Now, I don't mean to give you the impression that the Reading (and, by extension, Leeds) Festival is some kind of hell on earth. In spite of the iron-booted crowdsurfers, the waterfight bouncers, the Unsmashing Pumpkins, the coffin-like tent, the overpriced food, the absence of any friends, and the frankly horrifying toilets (I still have nightmares about falling into one of those holes and drowning in the unspeakable cesspool below), I actually had a fantastic time: I saw loads of greats bands across those three days, and the enthusiastic audience made even the average ones seem pretty awesome.
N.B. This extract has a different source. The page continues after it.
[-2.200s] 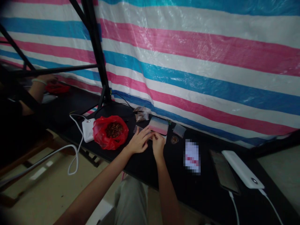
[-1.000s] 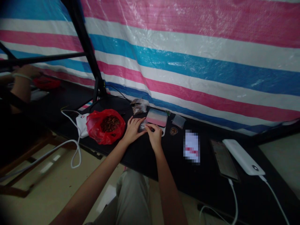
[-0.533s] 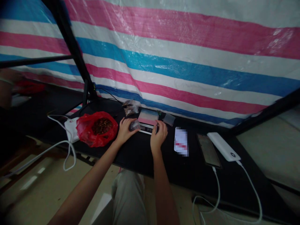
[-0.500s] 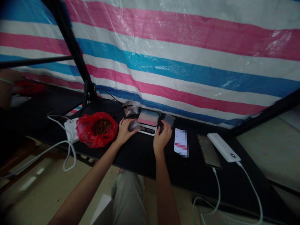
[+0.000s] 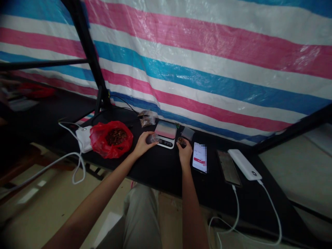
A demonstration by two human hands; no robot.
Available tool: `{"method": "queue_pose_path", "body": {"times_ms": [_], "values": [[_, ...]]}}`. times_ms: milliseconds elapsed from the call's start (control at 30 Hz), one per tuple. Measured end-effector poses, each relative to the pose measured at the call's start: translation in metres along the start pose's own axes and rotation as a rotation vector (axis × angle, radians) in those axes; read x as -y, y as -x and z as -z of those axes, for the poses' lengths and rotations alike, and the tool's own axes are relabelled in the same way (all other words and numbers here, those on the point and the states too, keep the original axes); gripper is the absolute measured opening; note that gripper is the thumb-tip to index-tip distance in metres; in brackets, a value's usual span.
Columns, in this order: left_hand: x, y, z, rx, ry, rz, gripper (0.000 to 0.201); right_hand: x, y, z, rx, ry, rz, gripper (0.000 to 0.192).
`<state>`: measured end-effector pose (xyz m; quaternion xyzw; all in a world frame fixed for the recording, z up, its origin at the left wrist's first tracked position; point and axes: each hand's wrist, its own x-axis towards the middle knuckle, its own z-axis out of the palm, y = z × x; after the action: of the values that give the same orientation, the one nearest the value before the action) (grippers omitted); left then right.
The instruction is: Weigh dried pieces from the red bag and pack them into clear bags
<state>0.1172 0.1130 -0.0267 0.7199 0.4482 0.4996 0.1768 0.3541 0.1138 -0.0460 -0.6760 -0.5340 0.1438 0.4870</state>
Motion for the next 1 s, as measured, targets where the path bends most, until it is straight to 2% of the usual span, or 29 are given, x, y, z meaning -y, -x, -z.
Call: {"method": "queue_pose_path", "body": {"times_ms": [67, 133, 233, 367, 567, 833, 1000], "values": [[0.0, 0.0, -0.001, -0.005, 0.061, 0.039, 0.046, 0.019, 0.001, 0.003, 0.083, -0.056, 0.078, 0.043], [0.002, -0.001, -0.002, -0.013, 0.142, 0.103, 0.046, 0.042, 0.002, 0.004, 0.195, -0.024, 0.22, 0.039], [0.004, -0.002, -0.004, -0.012, 0.252, 0.171, 0.047, 0.077, 0.0, 0.004, 0.31, 0.182, 0.444, 0.035], [0.003, -0.002, -0.006, 0.018, 0.323, 0.175, 0.048, 0.108, -0.002, 0.003, 0.364, 0.468, 0.655, 0.033], [0.001, -0.003, -0.007, 0.013, 0.332, 0.171, 0.05, 0.127, 0.001, 0.004, 0.385, 0.733, 0.856, 0.03], [0.0, -0.003, -0.005, 0.015, 0.344, 0.194, 0.051, 0.154, 0.011, 0.003, 0.414, 0.906, 1.028, 0.027], [0.001, -0.002, -0.006, -0.007, 0.331, 0.158, 0.05, 0.161, 0.016, 0.001, 0.438, 0.963, 1.107, 0.028]]}}
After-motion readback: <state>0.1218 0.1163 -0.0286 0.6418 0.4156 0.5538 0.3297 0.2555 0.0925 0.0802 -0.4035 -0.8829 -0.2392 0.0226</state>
And, to be fair, the people I ended up camping with were pretty cool too, even if they did scare me a little. You see, reader, I was a pretty sheltered youth: I was sober until the age of nineteen, and I've still never had a cigarette, let alone illegal drugs of any sort. The Reading party, on the other hand, were very experienced in such things; people were drinking, smoking, dropping acid, and doing all sorts of things I'd only ever read about before I caught the train to Berkshire. One of them looked like Jesus, and so everyone called him 'Jesus' (I never did find out his real name; his girlfriend went by the name 'Bongo Mary' for some reason). At one point, I returned to the tent for a quick break from watching bands, only to find that my fellow campers were kicking a butane battery around like a football. I went back to the bands pretty quickly after that.
Still, kids, if those are the kind of shenanigans that appeal to you, I'm sure you'll have a fab time at Reading/Leeds this weekend. The line-up isn't as good as it was in 2007, but who needs Nine Inch Nails and the Arcade Fire when you've got Bring Me The Horizon and Mumford & Sons, eh?